By Julie Appleby | KFF Health News
Complaints about enrollment fraud in Affordable Care Act health insurance coverage have bedeviled the federal marketplace for years.
Now, the Trump administration is claiming wins in reducing the problem while simultaneously saying more controls are needed.
It has proposed a sweeping set of ACA regulations for next year, including stepped-up requirements for some applicants to prove eligibility for subsidies or enrollment and new scrutiny of sales agents and marketing practices.
While there is a general acknowledgment that there is fraud in the ACA marketplace, some health policy analysts say these new requirements miss that mark and instead will make it harder for people who are eligible to enroll.
“There is a trade-off, particularly with the provisions focused on consumers, that maybe it will prevent some fraudulent enrollment, but also potentially a large number of valid applicants,” said Matthew Fiedler, a senior fellow with the Center on Health Policy at the Brookings Institution.
In its proposal, though, the administration expresses optimism that efforts already in place will continue to pay off, despite the fact that the number of complaints about unauthorized enrollment or switching rose to 341,906 in 2025, compared with 229,734 the year before Donald Trump took office.
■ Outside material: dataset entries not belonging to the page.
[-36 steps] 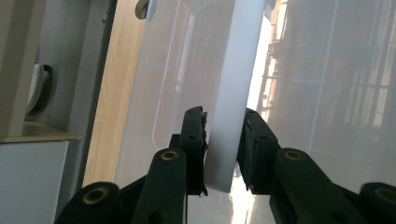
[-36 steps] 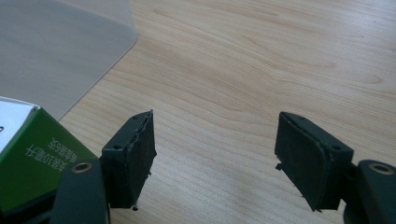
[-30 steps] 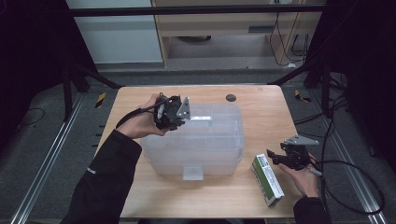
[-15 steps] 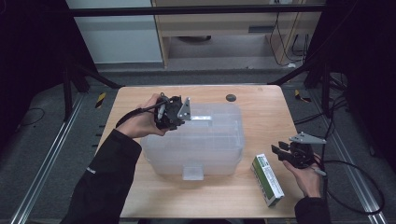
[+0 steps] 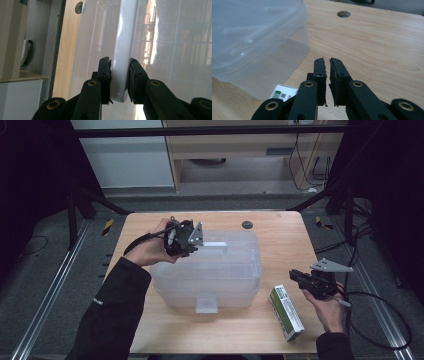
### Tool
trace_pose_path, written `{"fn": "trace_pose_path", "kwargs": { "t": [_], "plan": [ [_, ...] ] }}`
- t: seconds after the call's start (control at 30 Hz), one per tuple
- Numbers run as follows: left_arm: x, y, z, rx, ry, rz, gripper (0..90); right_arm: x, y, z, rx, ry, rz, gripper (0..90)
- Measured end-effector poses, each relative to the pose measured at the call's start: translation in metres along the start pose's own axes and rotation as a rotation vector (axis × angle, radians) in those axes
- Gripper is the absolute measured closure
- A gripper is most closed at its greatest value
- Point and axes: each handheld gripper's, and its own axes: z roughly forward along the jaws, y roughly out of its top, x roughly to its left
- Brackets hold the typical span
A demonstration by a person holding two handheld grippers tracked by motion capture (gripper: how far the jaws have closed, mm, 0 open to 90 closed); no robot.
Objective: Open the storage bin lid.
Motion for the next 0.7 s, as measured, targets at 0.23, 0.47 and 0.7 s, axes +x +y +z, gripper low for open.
{"fn": "trace_pose_path", "kwargs": {
  "t": [0.23, 0.47, 0.7],
  "plan": [
    [0.005, 0.000, -0.001, -0.002, 0.004, -0.008, 73.3, 0.016, 0.013, -0.007, -0.030, 0.046, -0.035, 85.5],
    [0.010, 0.001, -0.002, -0.007, 0.015, -0.025, 72.7, 0.032, 0.022, -0.009, -0.031, 0.093, -0.067, 86.7],
    [0.017, 0.002, -0.003, -0.005, 0.030, -0.038, 72.1, 0.042, 0.024, -0.007, -0.023, 0.127, -0.084, 88.0]
  ]
}}
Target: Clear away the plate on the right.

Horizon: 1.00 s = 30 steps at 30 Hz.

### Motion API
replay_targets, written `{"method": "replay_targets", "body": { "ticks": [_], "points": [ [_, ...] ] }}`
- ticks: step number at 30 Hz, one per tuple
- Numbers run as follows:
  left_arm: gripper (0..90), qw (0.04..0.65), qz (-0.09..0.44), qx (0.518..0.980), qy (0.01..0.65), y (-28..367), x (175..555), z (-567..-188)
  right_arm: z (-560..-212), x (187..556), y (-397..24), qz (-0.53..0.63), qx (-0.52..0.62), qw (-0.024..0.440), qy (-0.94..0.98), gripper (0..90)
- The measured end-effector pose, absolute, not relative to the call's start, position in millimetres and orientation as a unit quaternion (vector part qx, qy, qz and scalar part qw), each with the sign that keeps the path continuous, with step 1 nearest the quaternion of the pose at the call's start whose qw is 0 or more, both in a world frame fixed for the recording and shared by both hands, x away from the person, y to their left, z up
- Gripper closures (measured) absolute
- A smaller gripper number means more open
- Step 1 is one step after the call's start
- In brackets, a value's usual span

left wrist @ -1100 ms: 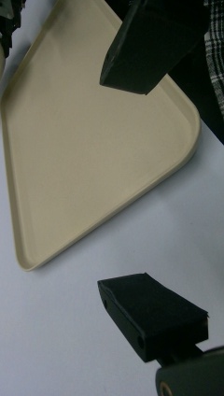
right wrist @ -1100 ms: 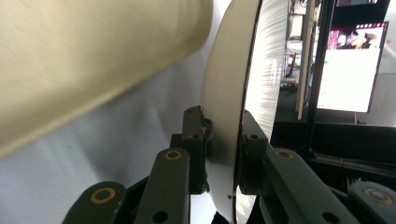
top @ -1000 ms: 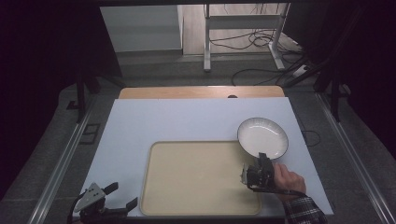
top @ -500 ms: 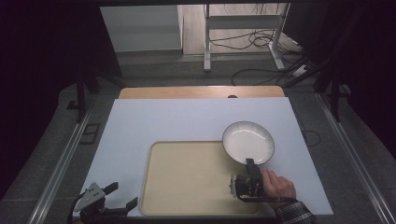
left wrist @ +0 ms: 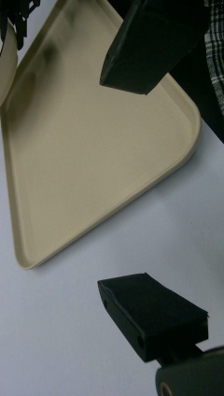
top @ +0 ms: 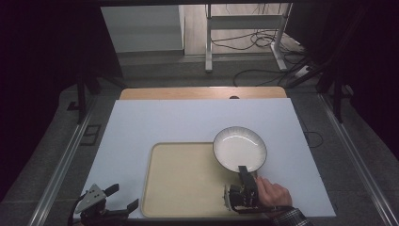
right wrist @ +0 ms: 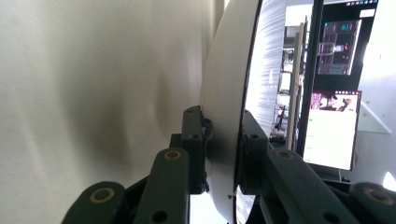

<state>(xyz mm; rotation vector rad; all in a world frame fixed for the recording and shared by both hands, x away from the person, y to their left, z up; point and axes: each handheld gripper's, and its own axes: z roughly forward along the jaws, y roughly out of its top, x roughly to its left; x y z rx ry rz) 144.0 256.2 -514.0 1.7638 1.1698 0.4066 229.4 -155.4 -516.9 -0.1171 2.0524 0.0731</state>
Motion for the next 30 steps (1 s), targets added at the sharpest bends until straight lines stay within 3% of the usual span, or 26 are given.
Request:
{"method": "replay_targets", "body": {
  "ticks": [30],
  "points": [
    [5.0, 0.473, 0.167, 0.721, 0.479, 256, 144, -514, -522, 194, -114, 0.090, -0.117, 0.500, 0.853, 76.8]
  ]
}}
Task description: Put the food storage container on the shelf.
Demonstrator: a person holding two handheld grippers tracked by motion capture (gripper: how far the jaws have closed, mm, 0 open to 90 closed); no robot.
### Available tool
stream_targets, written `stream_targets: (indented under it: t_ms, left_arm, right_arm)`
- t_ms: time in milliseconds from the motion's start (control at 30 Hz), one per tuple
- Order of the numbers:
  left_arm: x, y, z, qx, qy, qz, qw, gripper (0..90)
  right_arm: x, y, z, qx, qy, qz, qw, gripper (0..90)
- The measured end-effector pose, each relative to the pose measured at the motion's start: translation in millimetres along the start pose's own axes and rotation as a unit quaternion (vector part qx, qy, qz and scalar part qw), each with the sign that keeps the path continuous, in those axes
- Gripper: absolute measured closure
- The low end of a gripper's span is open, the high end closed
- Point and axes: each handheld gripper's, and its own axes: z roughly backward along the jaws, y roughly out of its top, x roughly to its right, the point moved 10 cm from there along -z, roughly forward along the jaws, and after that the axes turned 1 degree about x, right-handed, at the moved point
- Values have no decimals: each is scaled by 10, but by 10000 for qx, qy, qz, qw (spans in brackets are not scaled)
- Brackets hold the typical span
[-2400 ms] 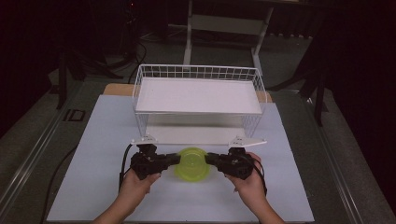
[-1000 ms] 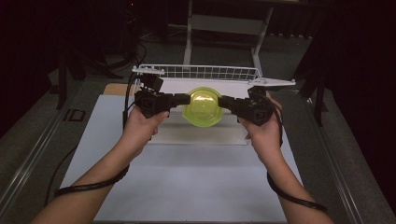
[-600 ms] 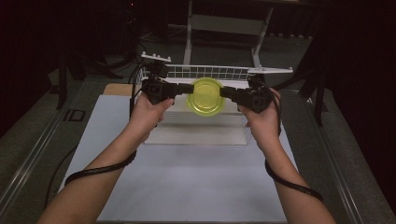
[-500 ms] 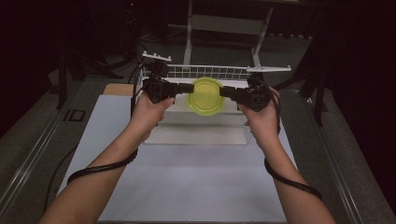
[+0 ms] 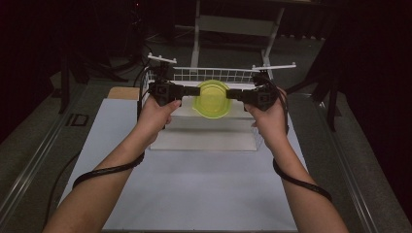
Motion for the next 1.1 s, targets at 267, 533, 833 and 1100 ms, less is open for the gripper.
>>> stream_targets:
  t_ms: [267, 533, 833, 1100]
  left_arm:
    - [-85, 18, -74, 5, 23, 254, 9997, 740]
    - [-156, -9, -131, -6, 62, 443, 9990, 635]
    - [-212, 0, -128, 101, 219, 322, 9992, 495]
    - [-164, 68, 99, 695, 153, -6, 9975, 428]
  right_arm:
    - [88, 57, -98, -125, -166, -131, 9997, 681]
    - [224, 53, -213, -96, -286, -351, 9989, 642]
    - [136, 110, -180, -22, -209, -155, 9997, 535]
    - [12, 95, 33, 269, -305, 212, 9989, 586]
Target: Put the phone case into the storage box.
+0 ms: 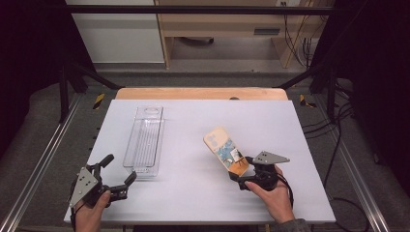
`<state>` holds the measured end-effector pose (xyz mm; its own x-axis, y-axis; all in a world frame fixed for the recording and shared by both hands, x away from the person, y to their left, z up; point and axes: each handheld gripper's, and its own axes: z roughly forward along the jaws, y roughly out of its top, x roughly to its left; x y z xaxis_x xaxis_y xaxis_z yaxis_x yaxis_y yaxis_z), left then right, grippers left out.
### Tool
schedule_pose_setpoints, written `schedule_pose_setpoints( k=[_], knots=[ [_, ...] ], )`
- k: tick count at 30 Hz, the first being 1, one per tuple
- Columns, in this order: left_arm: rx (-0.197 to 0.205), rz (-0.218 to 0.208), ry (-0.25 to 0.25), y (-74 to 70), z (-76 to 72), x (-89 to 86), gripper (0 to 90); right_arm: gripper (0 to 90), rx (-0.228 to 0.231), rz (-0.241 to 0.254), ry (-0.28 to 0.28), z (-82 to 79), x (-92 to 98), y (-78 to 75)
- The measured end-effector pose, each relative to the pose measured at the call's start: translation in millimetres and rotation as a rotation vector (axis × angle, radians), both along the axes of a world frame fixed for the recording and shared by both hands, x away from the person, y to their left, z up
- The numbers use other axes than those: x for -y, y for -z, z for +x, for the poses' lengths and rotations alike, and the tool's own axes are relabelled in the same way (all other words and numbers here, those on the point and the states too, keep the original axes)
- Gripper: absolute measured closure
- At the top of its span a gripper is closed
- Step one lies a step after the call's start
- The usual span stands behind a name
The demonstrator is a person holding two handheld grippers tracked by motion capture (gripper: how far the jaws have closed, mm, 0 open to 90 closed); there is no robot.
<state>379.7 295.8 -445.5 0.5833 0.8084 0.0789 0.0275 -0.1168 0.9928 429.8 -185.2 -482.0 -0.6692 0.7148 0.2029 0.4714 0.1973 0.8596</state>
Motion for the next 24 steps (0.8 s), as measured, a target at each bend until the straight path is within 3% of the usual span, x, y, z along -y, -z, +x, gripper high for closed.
schedule_pose_setpoints(
  k=[5,7,8,14,16,20,24],
  knots=[
    [-0.003,-0.008,0.071,-12.0,-1.4,23.9,1.5,11.8,0.005,0.031,-0.009,-2.3,-0.9,-1.3],
    [-0.044,-0.097,0.123,-13.3,0.7,35.4,1.5,11.8,0.010,0.038,-0.010,-3.0,-2.1,-3.2],
    [-0.059,-0.113,0.141,-14.3,1.8,41.3,1.5,11.8,0.014,0.046,-0.011,-2.8,-1.8,-4.0],
    [-0.069,-0.098,0.195,-19.9,11.7,69.3,1.6,11.8,0.022,0.061,-0.007,-4.2,-2.5,-5.8],
    [-0.088,-0.131,0.212,-21.4,15.1,75.6,1.7,11.8,0.025,0.072,-0.005,-4.2,-2.8,-6.2],
    [-0.092,-0.148,0.222,-24.4,21.3,85.4,2.1,11.8,0.032,0.083,-0.003,-4.6,-3.5,-7.1],
    [-0.084,-0.129,0.233,-27.7,29.2,96.7,2.1,11.8,0.041,0.095,-0.005,-5.1,-4.3,-8.6]
  ],
)
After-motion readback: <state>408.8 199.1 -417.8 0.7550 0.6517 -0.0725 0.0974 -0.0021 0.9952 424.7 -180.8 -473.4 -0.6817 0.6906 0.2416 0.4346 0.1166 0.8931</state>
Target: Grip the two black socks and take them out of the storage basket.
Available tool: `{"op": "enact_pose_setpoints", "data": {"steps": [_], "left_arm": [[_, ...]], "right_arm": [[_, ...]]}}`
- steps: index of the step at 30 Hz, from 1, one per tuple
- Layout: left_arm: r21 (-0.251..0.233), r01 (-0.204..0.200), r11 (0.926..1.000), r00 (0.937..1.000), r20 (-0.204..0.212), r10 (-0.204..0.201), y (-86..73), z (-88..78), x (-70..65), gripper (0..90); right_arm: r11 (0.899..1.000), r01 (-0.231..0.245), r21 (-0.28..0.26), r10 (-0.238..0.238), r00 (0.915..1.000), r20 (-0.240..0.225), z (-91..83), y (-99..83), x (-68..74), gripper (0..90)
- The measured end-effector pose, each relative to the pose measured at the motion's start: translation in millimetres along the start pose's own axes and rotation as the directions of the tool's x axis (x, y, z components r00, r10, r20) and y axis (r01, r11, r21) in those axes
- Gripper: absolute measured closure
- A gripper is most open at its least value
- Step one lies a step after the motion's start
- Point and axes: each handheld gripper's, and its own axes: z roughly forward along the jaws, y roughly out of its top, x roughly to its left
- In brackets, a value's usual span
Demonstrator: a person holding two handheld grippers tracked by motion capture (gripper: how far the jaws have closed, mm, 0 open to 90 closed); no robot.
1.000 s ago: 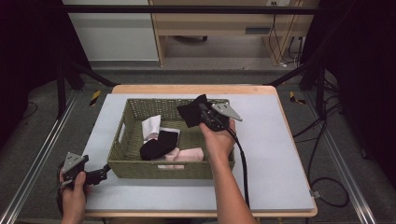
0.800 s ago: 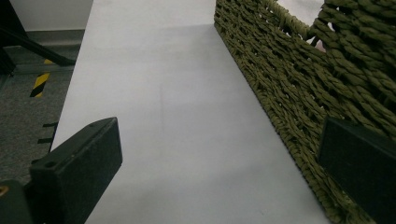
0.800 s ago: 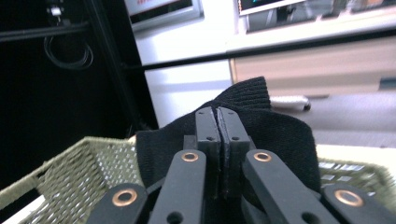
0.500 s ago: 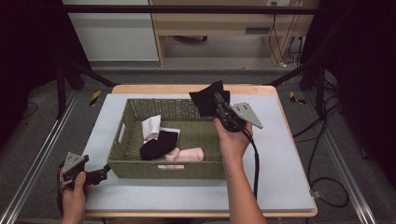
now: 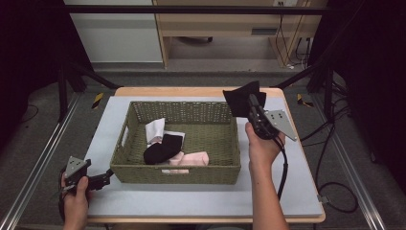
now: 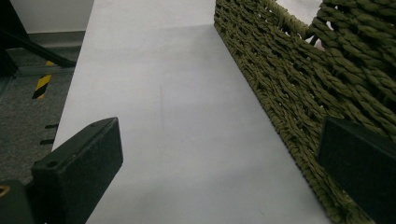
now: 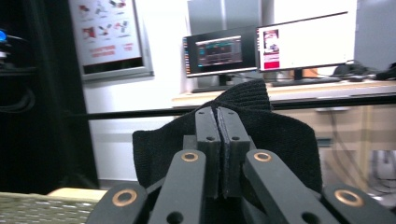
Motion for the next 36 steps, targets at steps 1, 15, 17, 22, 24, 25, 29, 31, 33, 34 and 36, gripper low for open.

Still, according to the rule, “program integrity measures implemented during the past year,” along with the expiration of enhanced tax credits, “are likely to lead to a decrease” in complaints in 2026.
The end of those tax credits also means the amount people pay toward their coverage has increased. Data released Jan. 28 by federal officials showed a year-over-year drop of about 1.2 million enrollments across the federal healthcare.gov marketplace and those run by states. And a recent poll from KFF, a health information nonprofit that includes KFF Health News, found that of those who remained covered this year, 80% said their premiums or other costs are higher than they were last year, with 51% saying they are “a lot higher.”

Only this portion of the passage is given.